#### [Your objective]
Take the material below and restate it word for word, stopping after the line in which "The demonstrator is" occurs.

#### [Dataset excerpt]
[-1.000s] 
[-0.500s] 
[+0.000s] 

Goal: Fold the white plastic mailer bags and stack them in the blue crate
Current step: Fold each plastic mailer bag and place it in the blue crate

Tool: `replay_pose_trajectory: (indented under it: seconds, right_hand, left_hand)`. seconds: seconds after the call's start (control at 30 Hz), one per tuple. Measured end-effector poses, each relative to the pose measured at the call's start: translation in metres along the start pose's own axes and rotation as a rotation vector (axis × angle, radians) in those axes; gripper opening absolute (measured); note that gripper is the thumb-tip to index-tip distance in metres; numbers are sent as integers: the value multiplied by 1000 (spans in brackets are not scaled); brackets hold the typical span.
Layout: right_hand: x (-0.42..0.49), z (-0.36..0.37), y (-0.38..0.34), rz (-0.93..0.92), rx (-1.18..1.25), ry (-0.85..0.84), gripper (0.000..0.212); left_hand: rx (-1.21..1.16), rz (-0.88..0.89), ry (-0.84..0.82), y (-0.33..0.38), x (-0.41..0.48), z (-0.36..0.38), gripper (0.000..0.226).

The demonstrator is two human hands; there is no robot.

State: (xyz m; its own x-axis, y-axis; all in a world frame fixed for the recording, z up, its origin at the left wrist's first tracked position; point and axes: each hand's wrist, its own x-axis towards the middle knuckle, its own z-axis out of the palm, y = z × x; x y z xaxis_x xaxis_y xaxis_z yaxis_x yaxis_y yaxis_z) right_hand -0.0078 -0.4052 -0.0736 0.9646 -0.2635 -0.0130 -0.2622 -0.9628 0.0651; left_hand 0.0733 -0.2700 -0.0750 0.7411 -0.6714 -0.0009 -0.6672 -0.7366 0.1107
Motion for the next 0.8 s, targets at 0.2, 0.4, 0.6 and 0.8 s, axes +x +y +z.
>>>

#### [Result for this exercise]
[-1.000s] 
[-0.500s] 
[+0.000s] 

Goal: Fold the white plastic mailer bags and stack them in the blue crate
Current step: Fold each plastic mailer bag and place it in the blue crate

Tool: `replay_pose_trajectory: (indented under it: seconds, right_hand, left_hand)`. seconds: seconds after the call's start (control at 30 Hz), one per tuple. Measured end-effector poses, each relative to the pose measured at the call's start: translation in metres along the start pose's own axes and rotation as a rotation vector (axis × angle, radians) in those axes; gripper opening absolute (measured); note that gripper is the thumb-tip to index-tip distance in metres; numbers are sent as integers: the value multiplied by 1000 (spans in brackets are not scaled); brackets hold the typical span.
Layout: right_hand: x (-0.42..0.49), z (-0.36..0.37), y (-0.38..0.34), rz (-0.93..0.92), rx (-1.18..1.25), ry (-0.85..0.84), gripper (0.000..0.212); left_hand: rx (-1.21..1.16), rz (-0.88..0.89), ry (-0.84..0.82), y (-0.33..0.38), x (-0.41..0.48), z (-0.36..0.38), gripper (0.000..0.226).

The demonstrator is two human hands; there is no robot.

There is nothing more to add to the answer.